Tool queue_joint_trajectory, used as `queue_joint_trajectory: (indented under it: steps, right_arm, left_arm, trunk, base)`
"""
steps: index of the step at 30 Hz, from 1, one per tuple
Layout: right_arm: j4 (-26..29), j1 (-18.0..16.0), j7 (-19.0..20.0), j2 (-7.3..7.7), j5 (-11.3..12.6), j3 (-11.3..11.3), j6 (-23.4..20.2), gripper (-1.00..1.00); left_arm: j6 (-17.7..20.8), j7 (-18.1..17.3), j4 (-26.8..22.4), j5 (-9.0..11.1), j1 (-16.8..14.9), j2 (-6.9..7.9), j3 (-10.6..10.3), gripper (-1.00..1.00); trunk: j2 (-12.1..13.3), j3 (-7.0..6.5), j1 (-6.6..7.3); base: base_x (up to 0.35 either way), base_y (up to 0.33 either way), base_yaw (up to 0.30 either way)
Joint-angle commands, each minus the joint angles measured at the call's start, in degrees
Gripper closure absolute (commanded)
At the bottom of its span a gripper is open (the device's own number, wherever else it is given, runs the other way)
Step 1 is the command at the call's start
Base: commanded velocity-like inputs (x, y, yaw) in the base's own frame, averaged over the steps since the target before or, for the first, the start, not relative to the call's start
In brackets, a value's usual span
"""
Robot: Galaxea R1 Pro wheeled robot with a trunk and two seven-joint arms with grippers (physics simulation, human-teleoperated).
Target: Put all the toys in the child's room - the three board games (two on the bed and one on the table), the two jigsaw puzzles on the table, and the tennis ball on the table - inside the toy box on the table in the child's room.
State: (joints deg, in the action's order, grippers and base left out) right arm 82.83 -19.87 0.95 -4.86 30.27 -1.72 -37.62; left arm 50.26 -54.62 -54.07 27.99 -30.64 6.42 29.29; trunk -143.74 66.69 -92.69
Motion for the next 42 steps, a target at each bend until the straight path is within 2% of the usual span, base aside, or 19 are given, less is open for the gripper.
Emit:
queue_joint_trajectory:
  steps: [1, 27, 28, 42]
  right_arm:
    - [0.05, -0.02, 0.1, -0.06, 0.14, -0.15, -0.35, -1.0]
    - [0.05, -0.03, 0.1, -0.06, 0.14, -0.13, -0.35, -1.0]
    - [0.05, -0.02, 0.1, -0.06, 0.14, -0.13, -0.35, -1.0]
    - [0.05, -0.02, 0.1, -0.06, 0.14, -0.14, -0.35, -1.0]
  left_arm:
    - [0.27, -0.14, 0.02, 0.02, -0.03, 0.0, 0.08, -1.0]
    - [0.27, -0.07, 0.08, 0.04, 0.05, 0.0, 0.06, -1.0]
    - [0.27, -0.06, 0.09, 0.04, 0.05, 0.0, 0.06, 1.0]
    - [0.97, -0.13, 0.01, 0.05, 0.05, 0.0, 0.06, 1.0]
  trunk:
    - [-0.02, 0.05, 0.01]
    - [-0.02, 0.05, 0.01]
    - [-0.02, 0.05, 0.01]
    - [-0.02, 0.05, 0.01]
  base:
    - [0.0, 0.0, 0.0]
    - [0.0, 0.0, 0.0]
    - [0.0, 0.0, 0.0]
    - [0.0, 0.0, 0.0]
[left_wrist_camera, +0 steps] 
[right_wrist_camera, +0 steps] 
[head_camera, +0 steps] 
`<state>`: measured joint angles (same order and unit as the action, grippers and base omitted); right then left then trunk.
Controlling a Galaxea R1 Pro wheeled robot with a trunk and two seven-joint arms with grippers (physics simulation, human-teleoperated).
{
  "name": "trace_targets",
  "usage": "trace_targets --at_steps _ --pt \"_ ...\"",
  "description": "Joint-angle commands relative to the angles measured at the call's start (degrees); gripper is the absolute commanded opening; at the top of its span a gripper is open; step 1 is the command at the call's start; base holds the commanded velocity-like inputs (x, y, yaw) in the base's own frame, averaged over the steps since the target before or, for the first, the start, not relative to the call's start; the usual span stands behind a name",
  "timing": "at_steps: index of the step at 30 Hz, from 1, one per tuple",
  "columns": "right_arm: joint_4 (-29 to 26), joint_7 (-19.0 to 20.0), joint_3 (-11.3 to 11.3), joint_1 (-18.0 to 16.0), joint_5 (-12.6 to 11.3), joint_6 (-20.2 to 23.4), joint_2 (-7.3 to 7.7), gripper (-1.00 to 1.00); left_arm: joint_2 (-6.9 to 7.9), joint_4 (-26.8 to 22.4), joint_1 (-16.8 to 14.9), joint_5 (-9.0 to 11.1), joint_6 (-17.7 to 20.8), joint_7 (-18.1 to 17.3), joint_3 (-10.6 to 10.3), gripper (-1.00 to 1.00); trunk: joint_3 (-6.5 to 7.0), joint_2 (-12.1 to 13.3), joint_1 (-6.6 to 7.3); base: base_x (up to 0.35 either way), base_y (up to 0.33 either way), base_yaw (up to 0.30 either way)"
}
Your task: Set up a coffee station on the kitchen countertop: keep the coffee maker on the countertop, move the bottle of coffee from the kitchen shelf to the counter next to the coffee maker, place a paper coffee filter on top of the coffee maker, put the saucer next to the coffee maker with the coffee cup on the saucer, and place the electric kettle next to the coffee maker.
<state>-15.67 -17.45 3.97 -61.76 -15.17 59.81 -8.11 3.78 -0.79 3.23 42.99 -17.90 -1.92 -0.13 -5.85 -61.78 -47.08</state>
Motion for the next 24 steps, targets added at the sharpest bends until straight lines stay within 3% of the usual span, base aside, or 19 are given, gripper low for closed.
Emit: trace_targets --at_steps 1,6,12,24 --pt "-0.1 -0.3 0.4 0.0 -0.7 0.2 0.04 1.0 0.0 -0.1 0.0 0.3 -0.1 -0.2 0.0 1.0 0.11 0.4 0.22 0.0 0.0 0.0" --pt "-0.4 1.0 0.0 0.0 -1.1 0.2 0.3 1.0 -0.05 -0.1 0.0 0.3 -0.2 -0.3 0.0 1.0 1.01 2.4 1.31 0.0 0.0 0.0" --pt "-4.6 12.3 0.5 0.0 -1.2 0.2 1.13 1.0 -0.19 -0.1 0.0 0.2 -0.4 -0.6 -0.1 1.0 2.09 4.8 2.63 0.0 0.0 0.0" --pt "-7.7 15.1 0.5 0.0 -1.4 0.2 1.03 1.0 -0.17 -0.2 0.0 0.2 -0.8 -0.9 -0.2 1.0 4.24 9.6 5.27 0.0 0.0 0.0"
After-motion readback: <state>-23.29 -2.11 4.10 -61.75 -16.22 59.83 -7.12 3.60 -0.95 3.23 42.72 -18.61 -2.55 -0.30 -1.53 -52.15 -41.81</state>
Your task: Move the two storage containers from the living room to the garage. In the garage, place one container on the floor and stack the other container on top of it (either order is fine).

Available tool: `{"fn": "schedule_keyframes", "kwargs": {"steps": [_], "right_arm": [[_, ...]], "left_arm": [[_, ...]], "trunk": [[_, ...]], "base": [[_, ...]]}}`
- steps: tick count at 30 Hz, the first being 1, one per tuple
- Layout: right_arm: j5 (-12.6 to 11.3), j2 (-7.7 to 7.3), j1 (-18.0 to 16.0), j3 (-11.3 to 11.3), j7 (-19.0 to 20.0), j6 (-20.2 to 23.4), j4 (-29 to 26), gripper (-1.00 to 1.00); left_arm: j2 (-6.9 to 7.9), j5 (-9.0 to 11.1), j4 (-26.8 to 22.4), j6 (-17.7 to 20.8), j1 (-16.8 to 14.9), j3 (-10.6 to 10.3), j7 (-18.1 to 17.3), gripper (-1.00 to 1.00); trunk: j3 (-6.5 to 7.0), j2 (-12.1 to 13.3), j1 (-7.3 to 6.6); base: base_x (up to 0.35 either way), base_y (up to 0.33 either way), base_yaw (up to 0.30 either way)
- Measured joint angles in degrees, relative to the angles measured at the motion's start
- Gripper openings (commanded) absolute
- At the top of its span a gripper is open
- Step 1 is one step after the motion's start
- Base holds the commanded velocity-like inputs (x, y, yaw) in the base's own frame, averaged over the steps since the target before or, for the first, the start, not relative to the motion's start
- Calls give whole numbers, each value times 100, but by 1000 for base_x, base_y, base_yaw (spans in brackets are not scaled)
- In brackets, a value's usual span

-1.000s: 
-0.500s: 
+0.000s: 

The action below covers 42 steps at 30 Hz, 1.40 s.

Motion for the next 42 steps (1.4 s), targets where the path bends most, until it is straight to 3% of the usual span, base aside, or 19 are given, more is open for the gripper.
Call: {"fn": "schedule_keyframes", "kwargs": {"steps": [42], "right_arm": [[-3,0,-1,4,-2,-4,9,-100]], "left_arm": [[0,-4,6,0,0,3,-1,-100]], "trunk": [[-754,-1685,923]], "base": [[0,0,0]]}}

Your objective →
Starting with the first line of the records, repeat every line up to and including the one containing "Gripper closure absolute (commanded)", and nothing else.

Final answer →
Tool queue_joint_trajectory, used as `queue_joint_trajectory: (indented under it: steps, right_arm, left_arm, trunk, base)`
"""
steps: index of the step at 30 Hz, from 1, one per tuple
Layout: right_arm: j4 (-26..29), j1 (-18.0..16.0), j7 (-19.0..20.0), j2 (-7.3..7.7), j5 (-11.3..12.6), j3 (-11.3..11.3), j6 (-23.4..20.2), gripper (-1.00..1.00); left_arm: j6 (-17.7..20.8), j7 (-18.1..17.3), j4 (-26.8..22.4), j5 (-9.0..11.1), j1 (-16.8..14.9), j2 (-6.9..7.9), j3 (-10.6..10.3), gripper (-1.00..1.00); trunk: j2 (-12.1..13.3), j3 (-7.0..6.5), j1 (-6.6..7.3); base: base_x (up to 0.35 either way), base_y (up to 0.33 either way), base_yaw (up to 0.30 either way)
Joint-angle commands, each minus the joint angles measured at the call's start, in degrees
Gripper closure absolute (commanded)

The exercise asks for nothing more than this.